1.1: What these rules do
1.2: Purpose and intention of these rules
4.22: Considerations for security for costs order
13.18: Types of affidavit

Case Summary

The Defendants applied for Security for Costs as against the Plaintiff, relying on s. 254 of the Business Corporations Act, RSA 2000, c B-9. Eamon J. noted that Security for Costs may be obtained against a corporate entity pursuant to s. 254 of the Business Corporations Act, or under Rule 4.22. There was little evidence before the Court regarding the Plaintiff’s ability to pay Costs. The Defendants’ witness deposed that the Plaintiff held no exigible assets in Alberta and would be unable to pay Costs if awarded. Eamon J. held that bald statements of belief without proper grounds have no evidentiary value pursuant to Rule 13.18.

Justice Eamon considered Rule 4.22, and observed that the Court is permitted to make an Order for Security for Costs where it is just and reasonable to do so. Rule 4.22 is directed at all litigants, natural or artificial (such as corporations, whose shareholders may attempt to litigate with impunity to Costs). The Court’s powers to manage litigation can only be achieved if the Rules govern all persons who come to the Court for resolution of a Claim as set out in Rule 1.1(2). Rule 4.22 should be read in light of the foundational Rules, in particular Rule 1.2(2)(d) which encourages “open and timely dialogue” about material issues. The Respondent to a Security for Costs Application may be expected to inform the Court about its ability to pay.

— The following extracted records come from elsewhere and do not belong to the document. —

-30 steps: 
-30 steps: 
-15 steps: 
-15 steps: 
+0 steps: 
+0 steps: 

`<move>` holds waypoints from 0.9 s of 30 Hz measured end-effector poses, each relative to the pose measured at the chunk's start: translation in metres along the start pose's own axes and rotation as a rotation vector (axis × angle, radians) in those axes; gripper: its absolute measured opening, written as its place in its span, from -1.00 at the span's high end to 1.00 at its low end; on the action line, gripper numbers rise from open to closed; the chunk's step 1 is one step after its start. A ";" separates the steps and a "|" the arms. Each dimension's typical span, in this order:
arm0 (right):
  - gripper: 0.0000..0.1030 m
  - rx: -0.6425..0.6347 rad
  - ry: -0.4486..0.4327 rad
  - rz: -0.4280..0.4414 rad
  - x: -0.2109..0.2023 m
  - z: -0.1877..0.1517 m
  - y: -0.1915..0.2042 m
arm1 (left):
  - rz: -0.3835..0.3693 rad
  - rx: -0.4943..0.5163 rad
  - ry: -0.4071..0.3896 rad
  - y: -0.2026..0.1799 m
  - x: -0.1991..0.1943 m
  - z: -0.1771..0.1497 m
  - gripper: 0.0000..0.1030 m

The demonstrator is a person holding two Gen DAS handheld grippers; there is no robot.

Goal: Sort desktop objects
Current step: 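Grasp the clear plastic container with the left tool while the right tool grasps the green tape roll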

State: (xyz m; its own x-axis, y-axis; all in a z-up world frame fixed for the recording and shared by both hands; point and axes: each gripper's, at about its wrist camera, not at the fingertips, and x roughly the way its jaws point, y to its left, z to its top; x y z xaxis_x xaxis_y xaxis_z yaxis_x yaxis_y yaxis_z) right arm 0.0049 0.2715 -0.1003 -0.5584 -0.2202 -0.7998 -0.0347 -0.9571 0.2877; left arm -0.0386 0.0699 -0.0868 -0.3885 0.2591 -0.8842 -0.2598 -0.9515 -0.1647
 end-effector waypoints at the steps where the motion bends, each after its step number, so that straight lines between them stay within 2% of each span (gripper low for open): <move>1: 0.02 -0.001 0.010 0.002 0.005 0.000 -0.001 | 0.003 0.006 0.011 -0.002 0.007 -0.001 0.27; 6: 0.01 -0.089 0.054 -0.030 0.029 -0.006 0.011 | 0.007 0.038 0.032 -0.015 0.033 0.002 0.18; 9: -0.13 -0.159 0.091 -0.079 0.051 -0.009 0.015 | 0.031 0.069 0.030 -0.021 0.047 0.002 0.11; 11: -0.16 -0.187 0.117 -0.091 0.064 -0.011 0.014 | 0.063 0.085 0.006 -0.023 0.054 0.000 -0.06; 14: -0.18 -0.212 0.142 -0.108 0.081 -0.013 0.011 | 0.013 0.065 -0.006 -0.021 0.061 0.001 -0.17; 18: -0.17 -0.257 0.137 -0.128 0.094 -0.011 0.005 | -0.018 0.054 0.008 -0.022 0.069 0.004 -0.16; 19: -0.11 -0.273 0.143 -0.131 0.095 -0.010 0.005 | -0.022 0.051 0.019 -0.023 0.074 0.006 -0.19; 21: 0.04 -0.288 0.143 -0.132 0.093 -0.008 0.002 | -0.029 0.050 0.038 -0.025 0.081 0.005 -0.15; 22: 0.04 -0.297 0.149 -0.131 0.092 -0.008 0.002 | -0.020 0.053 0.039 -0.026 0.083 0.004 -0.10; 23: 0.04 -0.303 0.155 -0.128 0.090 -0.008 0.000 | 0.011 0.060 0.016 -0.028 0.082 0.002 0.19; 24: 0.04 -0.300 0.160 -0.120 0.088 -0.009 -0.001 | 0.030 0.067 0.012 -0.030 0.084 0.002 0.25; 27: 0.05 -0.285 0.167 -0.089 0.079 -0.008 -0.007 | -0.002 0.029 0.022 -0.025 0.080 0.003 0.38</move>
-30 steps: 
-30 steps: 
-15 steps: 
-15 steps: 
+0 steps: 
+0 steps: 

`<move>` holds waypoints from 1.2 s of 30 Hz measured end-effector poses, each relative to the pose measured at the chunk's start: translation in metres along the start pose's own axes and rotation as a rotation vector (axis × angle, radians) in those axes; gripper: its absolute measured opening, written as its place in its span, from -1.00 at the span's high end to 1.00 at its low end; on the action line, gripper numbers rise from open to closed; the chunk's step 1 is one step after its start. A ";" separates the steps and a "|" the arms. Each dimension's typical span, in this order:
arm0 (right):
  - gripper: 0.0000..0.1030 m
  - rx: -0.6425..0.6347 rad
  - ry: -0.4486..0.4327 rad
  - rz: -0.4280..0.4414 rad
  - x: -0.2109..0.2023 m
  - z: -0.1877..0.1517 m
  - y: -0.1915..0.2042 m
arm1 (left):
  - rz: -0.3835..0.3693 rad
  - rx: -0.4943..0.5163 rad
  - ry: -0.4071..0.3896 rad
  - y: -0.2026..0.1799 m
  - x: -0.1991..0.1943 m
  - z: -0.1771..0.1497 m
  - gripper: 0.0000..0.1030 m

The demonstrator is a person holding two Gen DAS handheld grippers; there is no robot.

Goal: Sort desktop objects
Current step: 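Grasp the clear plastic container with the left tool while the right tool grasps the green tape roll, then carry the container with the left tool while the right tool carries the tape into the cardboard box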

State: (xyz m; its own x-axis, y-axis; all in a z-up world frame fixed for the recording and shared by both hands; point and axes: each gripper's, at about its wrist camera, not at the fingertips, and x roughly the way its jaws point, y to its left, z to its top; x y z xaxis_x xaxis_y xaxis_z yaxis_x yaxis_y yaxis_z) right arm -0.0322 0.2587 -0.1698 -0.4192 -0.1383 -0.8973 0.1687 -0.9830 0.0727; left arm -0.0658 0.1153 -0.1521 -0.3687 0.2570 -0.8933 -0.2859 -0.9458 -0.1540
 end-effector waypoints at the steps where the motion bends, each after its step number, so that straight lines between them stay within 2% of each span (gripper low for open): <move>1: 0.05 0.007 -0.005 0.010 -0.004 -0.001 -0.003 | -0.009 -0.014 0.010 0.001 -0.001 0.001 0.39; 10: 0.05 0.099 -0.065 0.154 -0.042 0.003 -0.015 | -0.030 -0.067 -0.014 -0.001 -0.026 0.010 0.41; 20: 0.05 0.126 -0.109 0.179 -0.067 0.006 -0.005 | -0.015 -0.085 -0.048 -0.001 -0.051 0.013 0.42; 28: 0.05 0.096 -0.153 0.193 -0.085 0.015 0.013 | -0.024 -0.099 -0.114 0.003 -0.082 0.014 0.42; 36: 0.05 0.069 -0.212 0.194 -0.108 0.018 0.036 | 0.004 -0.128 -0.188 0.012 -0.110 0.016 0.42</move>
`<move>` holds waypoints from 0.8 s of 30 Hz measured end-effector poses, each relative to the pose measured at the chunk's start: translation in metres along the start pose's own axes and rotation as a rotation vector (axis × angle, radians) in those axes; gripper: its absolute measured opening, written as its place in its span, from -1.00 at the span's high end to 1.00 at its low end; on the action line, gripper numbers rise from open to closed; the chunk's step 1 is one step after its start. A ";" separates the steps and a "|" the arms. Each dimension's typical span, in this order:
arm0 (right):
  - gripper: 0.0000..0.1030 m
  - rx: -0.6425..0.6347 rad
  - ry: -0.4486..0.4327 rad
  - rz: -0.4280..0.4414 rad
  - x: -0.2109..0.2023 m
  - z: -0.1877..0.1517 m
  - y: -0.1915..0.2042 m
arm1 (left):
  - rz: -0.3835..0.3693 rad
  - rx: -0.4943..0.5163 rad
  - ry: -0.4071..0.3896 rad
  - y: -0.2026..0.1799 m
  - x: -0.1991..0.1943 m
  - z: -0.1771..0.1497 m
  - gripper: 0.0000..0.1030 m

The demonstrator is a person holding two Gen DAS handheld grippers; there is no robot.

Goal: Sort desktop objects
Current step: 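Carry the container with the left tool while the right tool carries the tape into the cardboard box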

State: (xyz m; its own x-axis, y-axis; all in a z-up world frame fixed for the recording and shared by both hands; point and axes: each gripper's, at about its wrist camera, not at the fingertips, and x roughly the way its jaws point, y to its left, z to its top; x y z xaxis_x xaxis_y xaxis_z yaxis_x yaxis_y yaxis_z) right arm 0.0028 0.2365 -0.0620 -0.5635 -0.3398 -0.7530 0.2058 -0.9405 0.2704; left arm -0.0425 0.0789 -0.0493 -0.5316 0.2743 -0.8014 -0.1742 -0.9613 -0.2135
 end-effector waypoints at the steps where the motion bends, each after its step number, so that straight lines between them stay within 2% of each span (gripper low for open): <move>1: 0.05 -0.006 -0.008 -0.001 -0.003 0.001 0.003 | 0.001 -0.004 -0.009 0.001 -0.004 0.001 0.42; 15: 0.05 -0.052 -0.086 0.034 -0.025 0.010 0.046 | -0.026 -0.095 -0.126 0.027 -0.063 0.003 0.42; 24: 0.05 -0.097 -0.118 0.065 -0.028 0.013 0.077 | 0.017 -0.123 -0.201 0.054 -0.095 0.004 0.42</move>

Eamon J. determined that uncertainty arising from a party’s failure to engage in an open dialogue about ability to pay Costs may be a component of justice and reasonableness under Rule 4.22. Eamon J. considered the applicable evidentiary and other standards in s. 254 of the Business Corporations Act and Rule 4.22, and held that “impecunious companies should not receive the same generous treatment as impecunious individuals”. His Lordship observed that the price of incorporation is not a “bonus of immunity from R 4.22”. The Defendants failed to meet the more stringent evidentiary burden under s. 254, and as such, the Application was dismissed.